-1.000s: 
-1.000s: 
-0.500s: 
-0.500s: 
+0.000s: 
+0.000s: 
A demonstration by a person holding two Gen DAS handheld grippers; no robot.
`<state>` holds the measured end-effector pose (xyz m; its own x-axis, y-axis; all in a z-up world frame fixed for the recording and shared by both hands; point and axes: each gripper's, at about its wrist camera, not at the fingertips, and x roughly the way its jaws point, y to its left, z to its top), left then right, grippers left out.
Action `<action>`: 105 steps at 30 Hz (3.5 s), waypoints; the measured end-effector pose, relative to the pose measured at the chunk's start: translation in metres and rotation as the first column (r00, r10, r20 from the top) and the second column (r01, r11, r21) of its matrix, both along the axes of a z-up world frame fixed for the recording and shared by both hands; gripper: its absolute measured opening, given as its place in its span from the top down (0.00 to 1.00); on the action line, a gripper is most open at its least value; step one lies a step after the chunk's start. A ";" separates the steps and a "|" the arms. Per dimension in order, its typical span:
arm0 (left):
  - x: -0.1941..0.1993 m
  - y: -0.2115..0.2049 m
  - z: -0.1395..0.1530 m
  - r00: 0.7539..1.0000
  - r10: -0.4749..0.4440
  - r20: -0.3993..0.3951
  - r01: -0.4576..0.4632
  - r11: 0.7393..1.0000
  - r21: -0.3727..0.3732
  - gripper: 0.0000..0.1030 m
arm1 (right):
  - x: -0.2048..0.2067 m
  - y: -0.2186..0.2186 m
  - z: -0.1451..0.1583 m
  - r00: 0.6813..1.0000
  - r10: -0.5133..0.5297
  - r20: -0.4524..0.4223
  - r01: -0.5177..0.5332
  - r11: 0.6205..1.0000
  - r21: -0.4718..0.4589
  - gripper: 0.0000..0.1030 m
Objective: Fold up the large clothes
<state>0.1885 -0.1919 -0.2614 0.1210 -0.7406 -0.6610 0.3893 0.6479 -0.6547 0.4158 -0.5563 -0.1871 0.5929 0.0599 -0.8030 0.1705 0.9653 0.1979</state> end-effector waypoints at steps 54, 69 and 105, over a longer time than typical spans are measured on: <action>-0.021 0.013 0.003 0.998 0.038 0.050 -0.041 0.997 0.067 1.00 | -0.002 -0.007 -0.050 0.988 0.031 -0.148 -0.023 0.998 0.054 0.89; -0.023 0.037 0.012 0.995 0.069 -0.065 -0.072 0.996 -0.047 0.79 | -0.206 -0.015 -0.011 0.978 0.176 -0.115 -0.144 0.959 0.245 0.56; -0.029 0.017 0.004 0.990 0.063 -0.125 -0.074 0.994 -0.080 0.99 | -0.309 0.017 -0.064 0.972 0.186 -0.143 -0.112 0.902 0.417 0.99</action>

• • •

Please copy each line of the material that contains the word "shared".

» **Output for this exercise**:
`<state>` holds the measured end-effector pose (xyz m; its own x-axis, y-axis; all in a z-up world frame fixed for the recording and shared by both hands; point and axes: each gripper's, at about its wrist camera, not at the fingertips, and x roughly the way its jaws point, y to its left, z to its top), left then right, grippers left out.
Action `<action>`: 105 steps at 30 Hz (3.5 s), waypoints; the measured end-effector pose, relative to the pose measured at the chunk's start: translation in metres and rotation as the first column (r00, r10, r20 from the top) and the second column (r01, r11, r21) of its matrix, both along the axes of a z-up world frame fixed for the recording and shared by both hands; gripper: its absolute measured opening, given as its place in its span from the top down (0.00 to 1.00); on the action line, a gripper is most open at its least value; step one lies a step after the chunk's start. A ";" separates the steps and a "|" the arms. Per dimension in order, its typical span:

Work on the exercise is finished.